What is needed is an exact copy of the lines from the start of the records below through the line with "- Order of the", without the pictures.

=== Begin Enclosure ===

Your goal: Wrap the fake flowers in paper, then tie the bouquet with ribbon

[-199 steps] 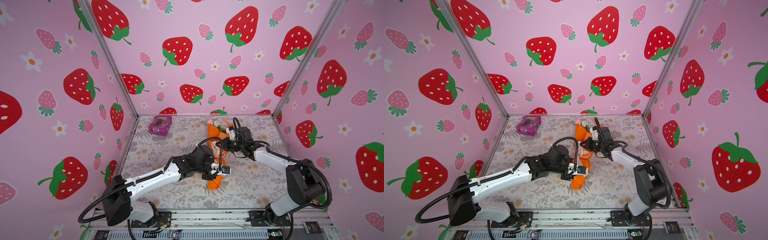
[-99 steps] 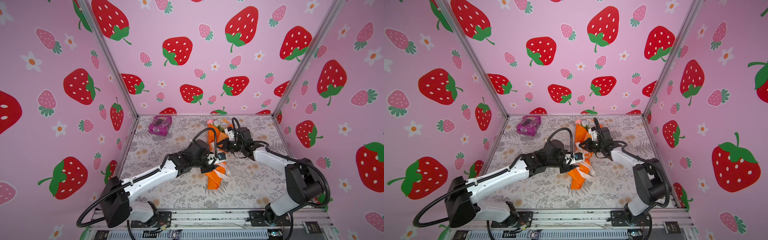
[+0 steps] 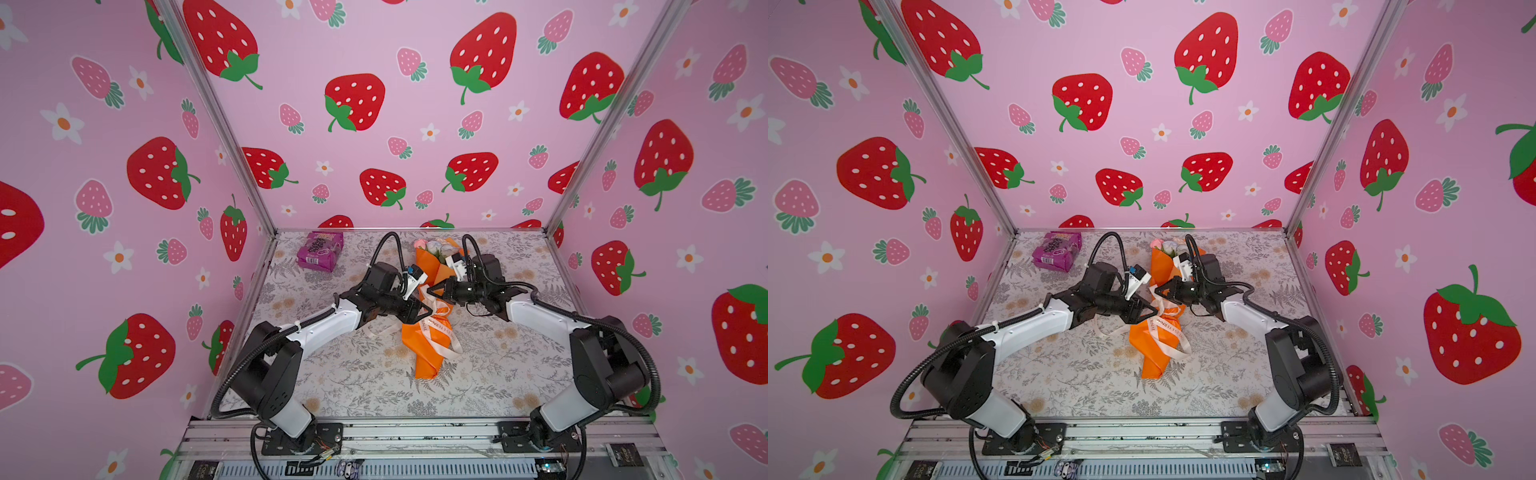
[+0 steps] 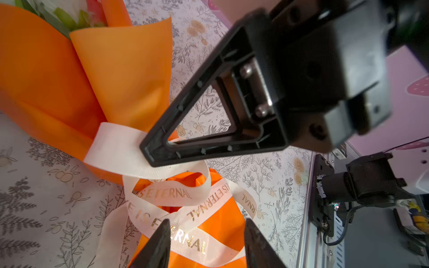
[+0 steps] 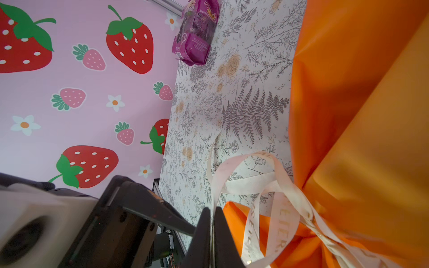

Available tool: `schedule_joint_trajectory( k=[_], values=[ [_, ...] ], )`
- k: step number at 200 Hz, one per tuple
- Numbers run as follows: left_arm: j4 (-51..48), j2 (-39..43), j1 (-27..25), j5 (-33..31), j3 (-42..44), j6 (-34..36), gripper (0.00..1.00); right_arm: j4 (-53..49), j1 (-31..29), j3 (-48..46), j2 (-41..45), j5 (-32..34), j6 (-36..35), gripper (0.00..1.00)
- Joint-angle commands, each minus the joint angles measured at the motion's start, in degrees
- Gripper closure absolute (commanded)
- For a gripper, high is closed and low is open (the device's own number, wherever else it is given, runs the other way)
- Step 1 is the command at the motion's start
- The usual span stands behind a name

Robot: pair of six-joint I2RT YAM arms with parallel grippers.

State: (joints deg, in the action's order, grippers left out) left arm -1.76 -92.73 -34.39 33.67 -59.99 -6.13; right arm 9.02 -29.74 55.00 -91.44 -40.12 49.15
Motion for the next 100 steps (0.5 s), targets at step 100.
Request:
schedule_joint_trajectory(
  k=[100],
  values=[
    [8.6,-6.5,-3.5,-9.5,-5.7,-6.2,0.65,4.5,-0.8,-1.5,1.9,-0.4,3.5,0.86]
  ],
)
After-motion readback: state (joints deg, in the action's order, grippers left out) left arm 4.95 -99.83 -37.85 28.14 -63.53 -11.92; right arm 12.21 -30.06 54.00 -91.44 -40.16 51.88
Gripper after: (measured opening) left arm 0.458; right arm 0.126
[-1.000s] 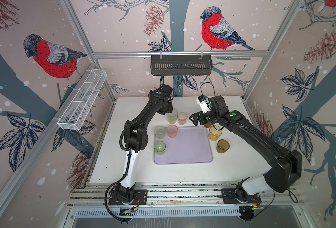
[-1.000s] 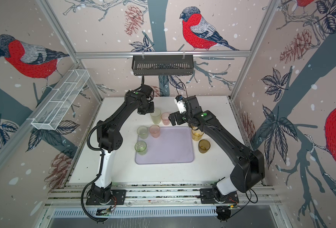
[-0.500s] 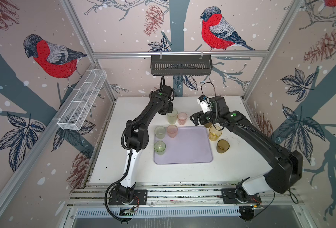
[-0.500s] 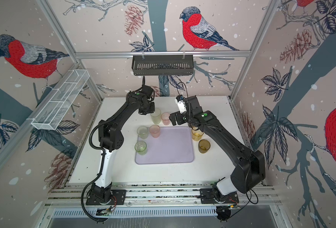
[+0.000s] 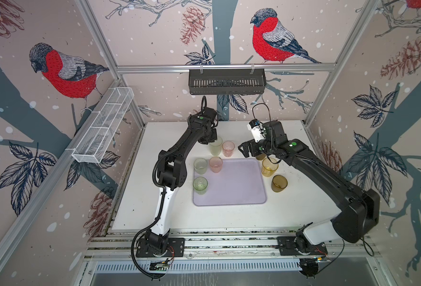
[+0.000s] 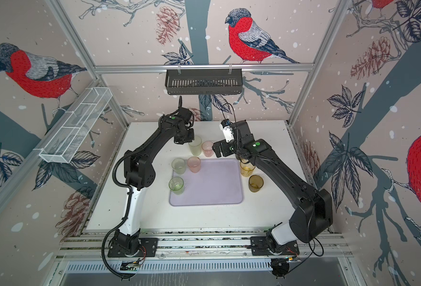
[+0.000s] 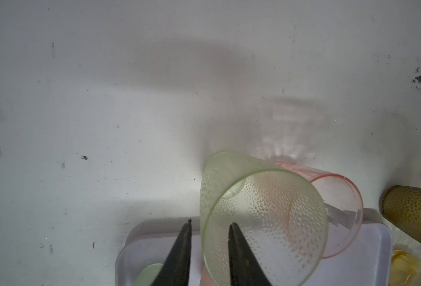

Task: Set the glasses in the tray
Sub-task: 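Lower the left gripper over the rim of the tall pale green cup, then close the left gripper on the rim of the tall pale green cup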

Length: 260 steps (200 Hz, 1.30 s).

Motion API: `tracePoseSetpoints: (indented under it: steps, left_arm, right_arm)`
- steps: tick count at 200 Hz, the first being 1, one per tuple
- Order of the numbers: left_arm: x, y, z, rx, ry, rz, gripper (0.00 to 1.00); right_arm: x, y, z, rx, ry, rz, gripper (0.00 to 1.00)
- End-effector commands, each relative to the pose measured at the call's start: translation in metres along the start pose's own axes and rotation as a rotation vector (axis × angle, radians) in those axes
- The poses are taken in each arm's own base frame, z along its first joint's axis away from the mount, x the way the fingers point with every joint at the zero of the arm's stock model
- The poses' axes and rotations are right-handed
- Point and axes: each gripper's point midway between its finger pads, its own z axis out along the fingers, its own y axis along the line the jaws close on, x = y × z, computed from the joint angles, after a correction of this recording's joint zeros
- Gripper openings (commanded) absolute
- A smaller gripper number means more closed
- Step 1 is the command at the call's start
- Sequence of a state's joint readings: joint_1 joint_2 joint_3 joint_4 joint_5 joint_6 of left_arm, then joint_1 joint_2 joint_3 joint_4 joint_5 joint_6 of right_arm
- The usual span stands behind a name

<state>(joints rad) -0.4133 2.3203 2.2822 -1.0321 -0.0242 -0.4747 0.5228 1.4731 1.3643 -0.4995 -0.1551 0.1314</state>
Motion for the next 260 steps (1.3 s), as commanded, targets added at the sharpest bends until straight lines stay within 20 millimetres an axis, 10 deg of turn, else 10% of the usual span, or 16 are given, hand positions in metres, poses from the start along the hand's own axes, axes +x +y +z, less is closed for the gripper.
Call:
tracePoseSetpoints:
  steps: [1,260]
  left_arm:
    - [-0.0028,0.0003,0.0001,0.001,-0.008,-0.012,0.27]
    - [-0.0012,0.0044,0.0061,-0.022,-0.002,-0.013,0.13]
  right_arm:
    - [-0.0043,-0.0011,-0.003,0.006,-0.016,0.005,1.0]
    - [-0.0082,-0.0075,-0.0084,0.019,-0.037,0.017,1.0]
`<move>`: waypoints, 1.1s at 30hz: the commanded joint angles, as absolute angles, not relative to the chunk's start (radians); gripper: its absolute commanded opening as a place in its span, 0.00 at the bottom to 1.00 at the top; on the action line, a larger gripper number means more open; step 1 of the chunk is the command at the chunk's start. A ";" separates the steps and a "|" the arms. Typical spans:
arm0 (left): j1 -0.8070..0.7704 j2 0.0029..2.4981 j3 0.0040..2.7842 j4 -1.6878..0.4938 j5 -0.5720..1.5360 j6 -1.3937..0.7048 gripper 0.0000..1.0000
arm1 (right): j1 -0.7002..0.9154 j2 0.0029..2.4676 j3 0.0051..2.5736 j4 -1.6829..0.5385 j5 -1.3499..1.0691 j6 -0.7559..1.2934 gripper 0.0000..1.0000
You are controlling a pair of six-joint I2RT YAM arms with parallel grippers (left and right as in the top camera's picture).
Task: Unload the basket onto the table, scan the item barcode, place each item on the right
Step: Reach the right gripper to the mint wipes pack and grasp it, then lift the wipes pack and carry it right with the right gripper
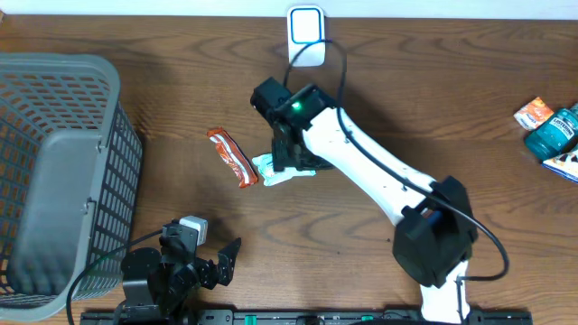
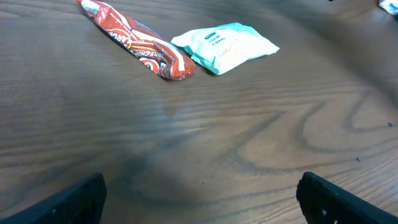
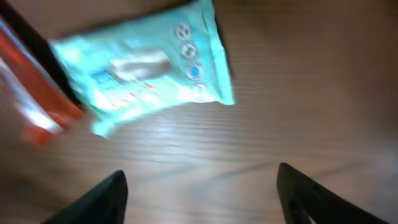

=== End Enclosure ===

* FINISHED TASK
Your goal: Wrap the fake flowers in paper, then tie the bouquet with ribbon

[-199 steps] 
[-99 steps] 
[+0 steps] 
[+0 steps] 
[+0 steps] 

Available tool: `schedule_joint_trajectory( k=[_], values=[ [_, ...] ], )`
- k: step number at 200 Hz, one per tuple
- Numbers run as follows: left_arm: j4 (-51..48), j2 (-39..43), j1 (-27..25), j5 (-33..31), j3 (-42..44), j6 (-34..36), gripper (0.00..1.00); right_arm: j4 (-53..49), j1 (-31..29), j3 (-48..46), j2 (-41..45), j5 (-32..34), j6 (-36..35), gripper (0.00..1.00)
- Joint-angle commands, each minus the joint angles measured at the motion's start, in degrees
- Gripper closure absolute (commanded)
- For a gripper, high is closed and low is open (the device's own number, wherever else it is given, runs the other way)
- Step 1 is the command at the motion's start
- The usual span stands behind a name

Robot: pair of six-joint I2RT YAM arms with parallel grippers.

State: (joints deg, in the action's order, grippers left out) left arm -1.76 -92.73 -34.39 33.67 -59.99 -6.13; right arm 9.02 -29.74 55.00 -91.44 -40.12 49.15
Motion for the next 100 steps (0.5 s), targets at step 100.
Request:
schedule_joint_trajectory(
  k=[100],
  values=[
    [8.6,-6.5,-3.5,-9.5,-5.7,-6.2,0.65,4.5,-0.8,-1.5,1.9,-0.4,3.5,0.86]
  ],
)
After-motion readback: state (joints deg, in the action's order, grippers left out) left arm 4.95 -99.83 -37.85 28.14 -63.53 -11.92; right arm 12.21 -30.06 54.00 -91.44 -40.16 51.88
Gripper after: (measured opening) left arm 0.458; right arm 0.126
[-1.000s] 
[-1.000s] 
[-0.500s] 
[-0.500s] 
[+0.000s] 
[+0.000s] 
[+0.000s] 

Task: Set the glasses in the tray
Sub-task: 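Lower the left gripper over the rim of the tall pale green cup, then close the left gripper on the rim of the tall pale green cup
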
Length: 260 steps (200 Hz, 1.30 s).

Motion API: `tracePoseSetpoints: (indented under it: steps, left_arm, right_arm)`
- steps: tick count at 200 Hz, the first being 1, one per tuple
- Order of the numbers: left_arm: x, y, z, rx, ry, rz, gripper (0.00 to 1.00); right_arm: x, y, z, rx, ry, rz, gripper (0.00 to 1.00)

The given output is the complete response.